*Your task:* Each line of the entries below that includes "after" belongs in your answer.

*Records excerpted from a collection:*
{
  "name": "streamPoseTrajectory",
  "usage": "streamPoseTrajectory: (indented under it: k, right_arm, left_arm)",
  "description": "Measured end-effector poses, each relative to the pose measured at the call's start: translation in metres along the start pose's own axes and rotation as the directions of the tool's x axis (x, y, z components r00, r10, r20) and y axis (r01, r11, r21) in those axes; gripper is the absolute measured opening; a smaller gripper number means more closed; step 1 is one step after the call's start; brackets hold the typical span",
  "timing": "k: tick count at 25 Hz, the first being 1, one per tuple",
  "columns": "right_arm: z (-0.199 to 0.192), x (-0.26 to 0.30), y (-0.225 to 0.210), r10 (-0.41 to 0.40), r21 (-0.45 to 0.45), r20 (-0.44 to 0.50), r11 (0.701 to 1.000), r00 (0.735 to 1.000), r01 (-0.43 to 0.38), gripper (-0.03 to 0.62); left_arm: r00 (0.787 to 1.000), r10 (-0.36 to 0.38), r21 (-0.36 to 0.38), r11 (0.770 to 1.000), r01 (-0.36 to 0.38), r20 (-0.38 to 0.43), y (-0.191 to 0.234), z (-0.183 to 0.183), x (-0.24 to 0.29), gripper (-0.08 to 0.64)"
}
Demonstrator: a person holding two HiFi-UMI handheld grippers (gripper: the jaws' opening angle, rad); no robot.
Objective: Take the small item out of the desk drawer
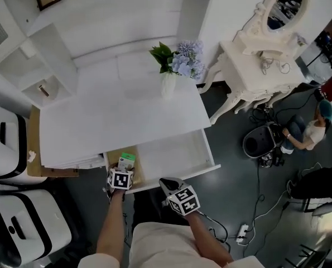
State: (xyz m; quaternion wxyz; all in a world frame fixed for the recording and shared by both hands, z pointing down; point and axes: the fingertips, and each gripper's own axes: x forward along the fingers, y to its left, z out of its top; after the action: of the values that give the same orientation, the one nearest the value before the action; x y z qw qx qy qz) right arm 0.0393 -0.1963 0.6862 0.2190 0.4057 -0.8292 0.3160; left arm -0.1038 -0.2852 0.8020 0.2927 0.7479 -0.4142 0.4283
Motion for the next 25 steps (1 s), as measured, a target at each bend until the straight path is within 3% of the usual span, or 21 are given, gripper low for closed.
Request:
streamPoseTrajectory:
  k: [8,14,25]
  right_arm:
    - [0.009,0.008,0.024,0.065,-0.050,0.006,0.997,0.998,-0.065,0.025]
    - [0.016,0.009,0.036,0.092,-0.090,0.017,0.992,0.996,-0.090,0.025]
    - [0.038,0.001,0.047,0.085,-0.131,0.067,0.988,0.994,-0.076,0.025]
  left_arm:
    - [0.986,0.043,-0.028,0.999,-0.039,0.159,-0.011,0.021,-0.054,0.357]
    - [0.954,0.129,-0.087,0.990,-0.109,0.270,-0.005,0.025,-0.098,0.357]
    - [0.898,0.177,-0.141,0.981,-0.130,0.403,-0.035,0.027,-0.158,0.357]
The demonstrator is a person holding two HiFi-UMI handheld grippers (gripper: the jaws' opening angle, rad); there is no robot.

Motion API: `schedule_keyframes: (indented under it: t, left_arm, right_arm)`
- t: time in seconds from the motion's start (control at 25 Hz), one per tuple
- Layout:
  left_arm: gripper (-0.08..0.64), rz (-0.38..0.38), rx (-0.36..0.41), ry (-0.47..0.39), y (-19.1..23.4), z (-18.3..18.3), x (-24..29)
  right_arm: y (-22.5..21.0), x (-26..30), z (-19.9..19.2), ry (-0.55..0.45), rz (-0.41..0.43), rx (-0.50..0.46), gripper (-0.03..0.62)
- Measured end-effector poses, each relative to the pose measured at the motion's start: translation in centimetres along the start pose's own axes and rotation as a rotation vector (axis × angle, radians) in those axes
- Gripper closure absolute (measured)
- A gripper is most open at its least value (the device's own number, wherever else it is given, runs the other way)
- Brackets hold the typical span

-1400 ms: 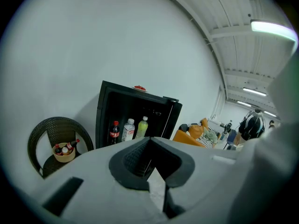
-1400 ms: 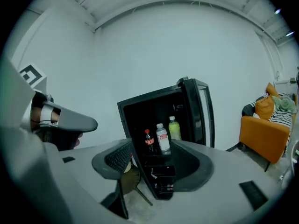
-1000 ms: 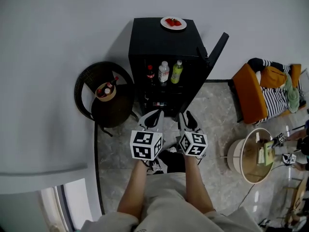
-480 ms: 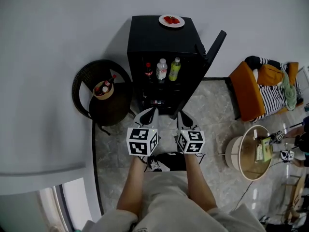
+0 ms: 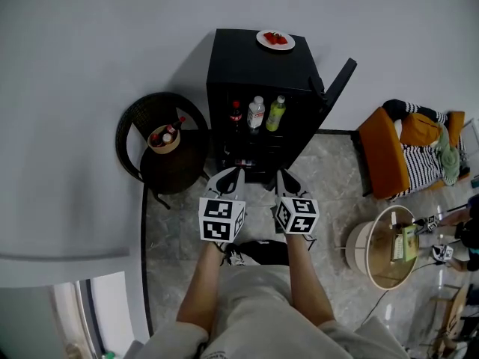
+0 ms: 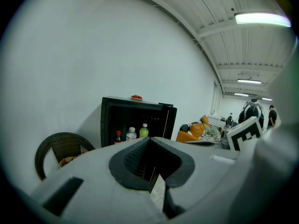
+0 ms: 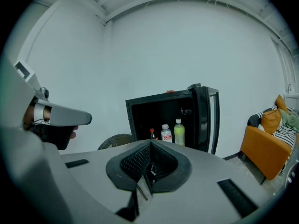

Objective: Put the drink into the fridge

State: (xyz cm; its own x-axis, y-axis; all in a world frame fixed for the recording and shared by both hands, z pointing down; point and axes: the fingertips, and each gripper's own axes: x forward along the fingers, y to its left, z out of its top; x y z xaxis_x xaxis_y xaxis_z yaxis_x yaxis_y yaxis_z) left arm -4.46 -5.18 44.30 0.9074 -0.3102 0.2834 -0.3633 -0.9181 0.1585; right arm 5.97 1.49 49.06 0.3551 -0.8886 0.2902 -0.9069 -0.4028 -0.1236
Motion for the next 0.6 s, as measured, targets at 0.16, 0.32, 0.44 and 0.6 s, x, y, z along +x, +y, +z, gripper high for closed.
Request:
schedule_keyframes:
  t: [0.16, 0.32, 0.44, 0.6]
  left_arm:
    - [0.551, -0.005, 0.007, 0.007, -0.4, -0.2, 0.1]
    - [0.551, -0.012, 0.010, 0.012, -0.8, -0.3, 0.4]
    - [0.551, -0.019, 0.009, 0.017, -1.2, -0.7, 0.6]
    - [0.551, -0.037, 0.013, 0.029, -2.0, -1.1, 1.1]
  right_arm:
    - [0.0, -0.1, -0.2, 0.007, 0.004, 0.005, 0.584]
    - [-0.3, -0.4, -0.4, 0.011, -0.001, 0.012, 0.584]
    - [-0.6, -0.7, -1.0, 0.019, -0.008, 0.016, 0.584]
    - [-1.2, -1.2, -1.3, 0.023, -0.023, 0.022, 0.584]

*Output for this exercise:*
  "description": "Measured end-effector poses, each relative to the pose measured at the call's start: translation in metres along the start pose's own axes and rotation as the directions of the tool's x axis (x, y, z components r00, r10, r20) and y axis (r01, r11, r21) in those axes; gripper is the absolute measured opening; a smaller gripper number means more closed; step 1 is one step after the call's start; brackets hold the typical span",
State: (xyz m; quaternion wxyz; all in a world frame fixed for the recording and shared by both hands, z pointing down; point and axes: the fingertips, and each gripper's own axes: x forward along the fingers, y to its left, z out of its top; after the action: of the values that give the same orientation, the one nearest the value before the action; x y z qw qx qy qz) right arm 0.0393 -0.1963 0.6862 0.2190 0.4057 -0.8292 0.3160; left arm -0.1038 -0.2852 0.8020 0.2927 0.7479 -0.4142 0.4283

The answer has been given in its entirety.